To mogło skończyć się tragicznie. Kierowca hondy ominął ciąg samochodów i niemal potrącił 14-latkę oraz jej 5-letniego brata. Pomógł refleks dziewczynki. Mężczyzna stracił prawo jazdy.
Wszystko wydarzyło się w Krośnie przy ul.
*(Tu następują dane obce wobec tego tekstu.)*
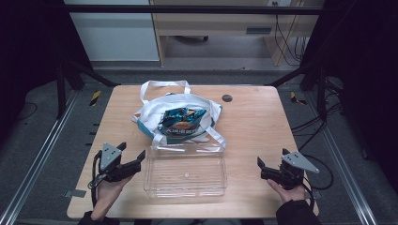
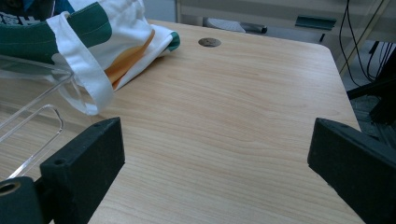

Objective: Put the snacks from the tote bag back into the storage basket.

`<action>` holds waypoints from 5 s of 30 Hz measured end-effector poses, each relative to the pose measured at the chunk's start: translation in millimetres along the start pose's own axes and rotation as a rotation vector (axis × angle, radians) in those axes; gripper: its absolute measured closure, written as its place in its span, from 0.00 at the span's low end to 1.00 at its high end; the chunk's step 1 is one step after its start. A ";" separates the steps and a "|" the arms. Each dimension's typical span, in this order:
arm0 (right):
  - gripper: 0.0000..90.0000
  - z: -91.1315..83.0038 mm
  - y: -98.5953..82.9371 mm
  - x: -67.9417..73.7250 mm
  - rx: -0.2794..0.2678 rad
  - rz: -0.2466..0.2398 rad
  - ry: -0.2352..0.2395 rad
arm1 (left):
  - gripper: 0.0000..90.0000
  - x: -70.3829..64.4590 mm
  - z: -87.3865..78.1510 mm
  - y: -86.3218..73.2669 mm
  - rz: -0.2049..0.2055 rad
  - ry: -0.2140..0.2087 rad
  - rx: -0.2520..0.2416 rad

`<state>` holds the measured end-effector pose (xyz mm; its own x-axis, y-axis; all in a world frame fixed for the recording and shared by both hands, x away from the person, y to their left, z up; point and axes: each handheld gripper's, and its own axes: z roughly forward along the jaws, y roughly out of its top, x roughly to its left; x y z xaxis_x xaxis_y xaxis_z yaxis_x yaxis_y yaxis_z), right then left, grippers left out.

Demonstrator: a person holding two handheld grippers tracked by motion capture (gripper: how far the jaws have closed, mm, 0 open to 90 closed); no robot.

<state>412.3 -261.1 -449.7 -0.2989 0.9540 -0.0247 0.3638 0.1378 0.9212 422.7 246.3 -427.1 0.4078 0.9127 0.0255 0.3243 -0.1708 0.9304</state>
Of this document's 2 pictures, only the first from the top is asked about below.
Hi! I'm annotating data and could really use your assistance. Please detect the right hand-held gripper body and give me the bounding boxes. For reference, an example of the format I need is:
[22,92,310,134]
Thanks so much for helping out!
[260,151,320,191]

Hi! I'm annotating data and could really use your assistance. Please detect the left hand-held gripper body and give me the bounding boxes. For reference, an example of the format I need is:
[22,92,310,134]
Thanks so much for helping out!
[98,142,143,184]

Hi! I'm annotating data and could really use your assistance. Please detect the clear plastic container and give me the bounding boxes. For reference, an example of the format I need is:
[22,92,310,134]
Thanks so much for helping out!
[143,142,228,200]

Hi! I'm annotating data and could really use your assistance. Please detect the blue snack packet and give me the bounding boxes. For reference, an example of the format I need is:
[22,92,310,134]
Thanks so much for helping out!
[157,107,208,139]

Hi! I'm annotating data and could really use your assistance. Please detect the white tote bag teal trim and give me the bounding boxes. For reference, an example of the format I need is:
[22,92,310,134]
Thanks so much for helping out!
[130,80,227,148]

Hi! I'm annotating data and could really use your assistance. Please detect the person's right hand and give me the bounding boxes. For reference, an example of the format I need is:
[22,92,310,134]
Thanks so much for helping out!
[267,179,307,205]

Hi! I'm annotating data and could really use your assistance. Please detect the person's left hand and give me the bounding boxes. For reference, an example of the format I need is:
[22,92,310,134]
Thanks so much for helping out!
[90,175,134,221]

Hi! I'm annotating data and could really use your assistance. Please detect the grey tape strip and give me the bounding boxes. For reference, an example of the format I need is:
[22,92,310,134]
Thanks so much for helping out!
[64,188,87,199]

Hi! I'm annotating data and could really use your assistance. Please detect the yellow black floor marker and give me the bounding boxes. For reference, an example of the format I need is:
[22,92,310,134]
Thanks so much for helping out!
[289,91,308,106]
[89,90,102,107]

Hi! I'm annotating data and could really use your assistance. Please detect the white cabinet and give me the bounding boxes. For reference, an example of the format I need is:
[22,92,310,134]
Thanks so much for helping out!
[63,0,161,63]

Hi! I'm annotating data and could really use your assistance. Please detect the black curtain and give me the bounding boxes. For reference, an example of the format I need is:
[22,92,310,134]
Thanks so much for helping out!
[0,0,93,143]
[299,0,398,196]

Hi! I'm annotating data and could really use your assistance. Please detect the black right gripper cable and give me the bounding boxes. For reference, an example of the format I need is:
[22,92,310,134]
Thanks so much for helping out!
[300,154,335,210]

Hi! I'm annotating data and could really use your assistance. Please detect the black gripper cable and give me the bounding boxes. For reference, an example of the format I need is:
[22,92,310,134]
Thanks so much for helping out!
[87,149,105,208]
[300,154,335,210]

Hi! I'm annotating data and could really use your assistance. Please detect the black floor cables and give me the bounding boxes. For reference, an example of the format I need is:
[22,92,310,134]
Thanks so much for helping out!
[290,102,344,152]

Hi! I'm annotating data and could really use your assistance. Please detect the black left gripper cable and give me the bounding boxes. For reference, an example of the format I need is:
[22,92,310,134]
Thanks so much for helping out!
[87,149,105,208]

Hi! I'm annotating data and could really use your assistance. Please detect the aluminium floor rail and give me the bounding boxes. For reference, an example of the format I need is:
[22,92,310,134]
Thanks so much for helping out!
[303,91,380,225]
[0,89,80,225]

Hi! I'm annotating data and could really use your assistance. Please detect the black metal frame stand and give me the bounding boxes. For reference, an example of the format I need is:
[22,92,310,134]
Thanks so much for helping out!
[265,59,329,124]
[55,59,122,120]

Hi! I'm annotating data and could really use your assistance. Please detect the black hanging cables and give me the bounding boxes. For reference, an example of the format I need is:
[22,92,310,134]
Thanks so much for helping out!
[272,1,312,68]

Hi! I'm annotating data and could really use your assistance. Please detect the black horizontal frame bar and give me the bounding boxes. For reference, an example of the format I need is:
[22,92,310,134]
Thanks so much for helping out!
[66,4,324,16]
Podkarpackiej, na oznakowanym skrzyżowaniu.
- Ze wstępnych ustaleń wynika, że 28-letni kierujący osobową hondą, jadąc lewym pasem w kierunku Jasła, ominął ciąg samochodów, które zatrzymały się na prawym pasie i nie ustąpił pierwszeństwa przechodzącym przez przejście pieszym – relacjonują policjanci.
Stracił prawo jazdy
14-letnia dziewczynka razem ze swoim 5-letnim bratem przechodzili przez dwujezdniowy odcinek krośnieńskiej obwodnicy.
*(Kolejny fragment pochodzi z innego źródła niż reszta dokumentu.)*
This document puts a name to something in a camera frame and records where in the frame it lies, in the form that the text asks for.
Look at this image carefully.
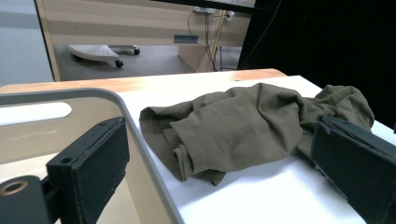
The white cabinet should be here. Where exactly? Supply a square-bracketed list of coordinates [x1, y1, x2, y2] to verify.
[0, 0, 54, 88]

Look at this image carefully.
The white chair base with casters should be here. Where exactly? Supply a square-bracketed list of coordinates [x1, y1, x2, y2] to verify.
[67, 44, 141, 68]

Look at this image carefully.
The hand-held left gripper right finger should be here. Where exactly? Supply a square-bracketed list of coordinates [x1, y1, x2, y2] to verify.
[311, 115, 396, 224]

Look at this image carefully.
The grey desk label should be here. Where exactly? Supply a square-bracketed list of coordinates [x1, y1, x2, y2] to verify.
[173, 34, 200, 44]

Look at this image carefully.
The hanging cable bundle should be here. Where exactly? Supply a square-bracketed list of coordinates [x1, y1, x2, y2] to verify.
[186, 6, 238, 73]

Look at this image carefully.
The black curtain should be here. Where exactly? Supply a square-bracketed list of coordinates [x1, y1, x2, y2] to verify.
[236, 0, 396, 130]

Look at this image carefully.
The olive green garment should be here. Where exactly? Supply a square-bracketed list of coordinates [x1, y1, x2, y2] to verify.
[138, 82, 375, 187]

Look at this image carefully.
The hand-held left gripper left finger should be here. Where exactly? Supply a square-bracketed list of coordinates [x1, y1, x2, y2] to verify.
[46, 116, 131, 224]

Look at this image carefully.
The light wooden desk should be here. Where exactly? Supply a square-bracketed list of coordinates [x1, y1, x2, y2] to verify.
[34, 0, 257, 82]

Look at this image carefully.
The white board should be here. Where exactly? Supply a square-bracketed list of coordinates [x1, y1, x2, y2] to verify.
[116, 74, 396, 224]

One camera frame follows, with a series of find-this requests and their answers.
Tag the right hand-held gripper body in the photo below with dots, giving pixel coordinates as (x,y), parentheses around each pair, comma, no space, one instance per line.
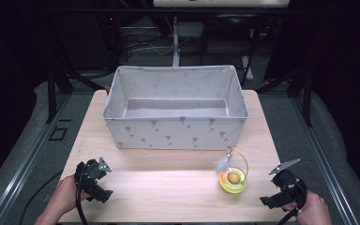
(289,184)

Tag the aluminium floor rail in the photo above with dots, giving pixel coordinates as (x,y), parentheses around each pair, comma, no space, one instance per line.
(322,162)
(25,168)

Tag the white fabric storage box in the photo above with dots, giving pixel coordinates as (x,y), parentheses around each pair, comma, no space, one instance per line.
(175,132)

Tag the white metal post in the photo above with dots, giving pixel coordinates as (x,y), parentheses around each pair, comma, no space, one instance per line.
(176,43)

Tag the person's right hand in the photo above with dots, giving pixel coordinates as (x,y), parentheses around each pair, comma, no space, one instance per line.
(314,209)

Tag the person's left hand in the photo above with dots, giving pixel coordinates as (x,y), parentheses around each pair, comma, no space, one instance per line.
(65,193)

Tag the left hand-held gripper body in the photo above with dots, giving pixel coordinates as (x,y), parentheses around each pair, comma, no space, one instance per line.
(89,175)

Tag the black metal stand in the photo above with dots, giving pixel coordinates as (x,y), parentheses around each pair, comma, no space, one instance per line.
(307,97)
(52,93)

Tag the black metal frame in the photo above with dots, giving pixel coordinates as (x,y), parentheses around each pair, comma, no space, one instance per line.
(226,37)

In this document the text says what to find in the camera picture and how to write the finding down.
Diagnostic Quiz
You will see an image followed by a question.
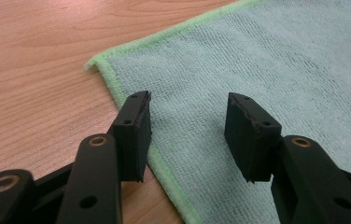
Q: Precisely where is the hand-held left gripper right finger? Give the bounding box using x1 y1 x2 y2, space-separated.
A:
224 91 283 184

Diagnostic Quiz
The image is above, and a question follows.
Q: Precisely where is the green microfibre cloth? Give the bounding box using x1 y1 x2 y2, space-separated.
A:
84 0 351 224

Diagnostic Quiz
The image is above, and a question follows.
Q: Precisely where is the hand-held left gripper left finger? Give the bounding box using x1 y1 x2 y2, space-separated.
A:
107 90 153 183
Już na drugim pasie ruchu dziewczynka zauważyła rozpędzony samochód. Kierujący nie zwalniał.
- 14-latka pociągnęła brata za rękę, by jak najszybciej zejść z niebezpiecznej drogi. Dopiero wówczas kierujący hondą zaczął gwałtownie hamować, zatrzymując pojazd za przejściem dla pieszych - informują policjanci.
Dzięki refleksowi dziewczynki nie doszło do tragedii.
28-latkowi zatrzymano prawo jazdy. Mężczyzna był trzeźwy.